+++ Dataset content +++

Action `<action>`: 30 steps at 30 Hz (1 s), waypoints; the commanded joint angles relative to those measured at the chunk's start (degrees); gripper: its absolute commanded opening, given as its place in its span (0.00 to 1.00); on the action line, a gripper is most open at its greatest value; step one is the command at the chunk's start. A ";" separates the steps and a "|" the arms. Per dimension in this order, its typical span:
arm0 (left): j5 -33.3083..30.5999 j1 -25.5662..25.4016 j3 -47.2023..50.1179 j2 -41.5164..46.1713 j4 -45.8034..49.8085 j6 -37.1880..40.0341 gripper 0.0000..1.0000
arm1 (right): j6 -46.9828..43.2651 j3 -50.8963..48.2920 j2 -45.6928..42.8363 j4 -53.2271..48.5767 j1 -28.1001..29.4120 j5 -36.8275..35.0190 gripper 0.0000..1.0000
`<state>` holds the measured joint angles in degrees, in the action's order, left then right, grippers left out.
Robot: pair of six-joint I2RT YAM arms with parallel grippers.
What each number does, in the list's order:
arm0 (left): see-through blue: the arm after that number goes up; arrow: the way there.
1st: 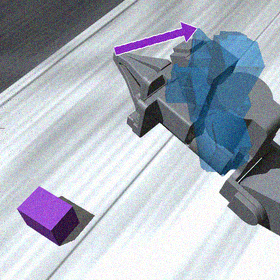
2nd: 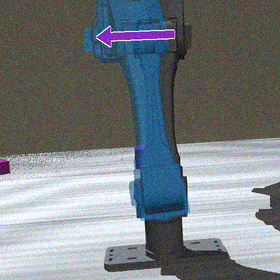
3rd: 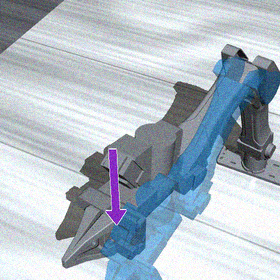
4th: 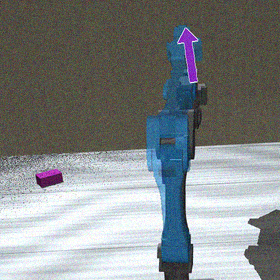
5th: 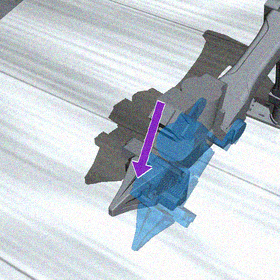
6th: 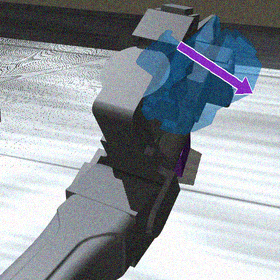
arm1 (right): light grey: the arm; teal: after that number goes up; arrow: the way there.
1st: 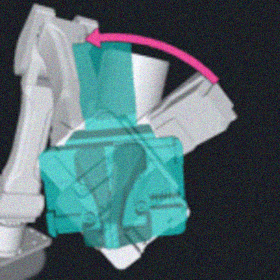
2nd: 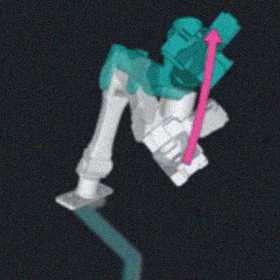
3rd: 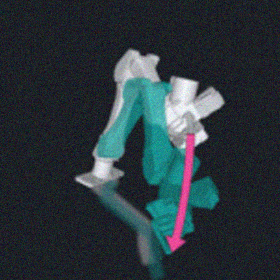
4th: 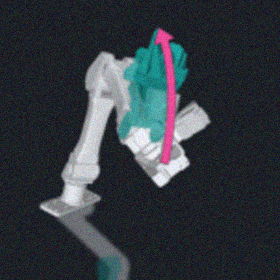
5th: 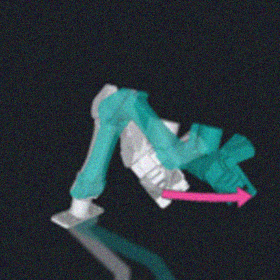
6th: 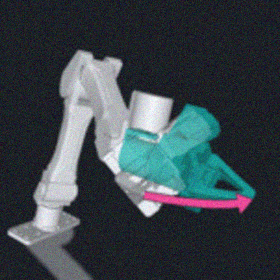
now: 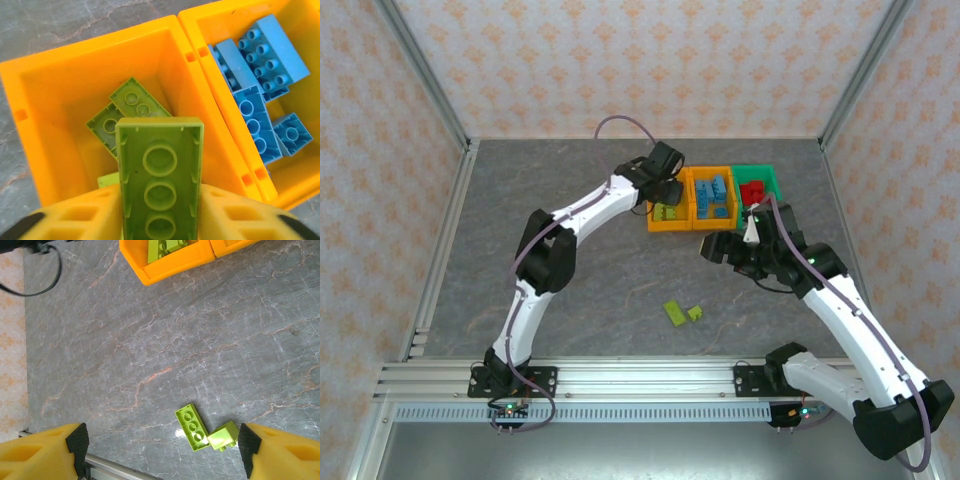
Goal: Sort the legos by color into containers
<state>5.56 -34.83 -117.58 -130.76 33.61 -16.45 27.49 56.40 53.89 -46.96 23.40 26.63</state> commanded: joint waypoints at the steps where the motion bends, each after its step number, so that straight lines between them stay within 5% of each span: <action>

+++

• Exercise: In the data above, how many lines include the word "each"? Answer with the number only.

• Reply to the exercise: 2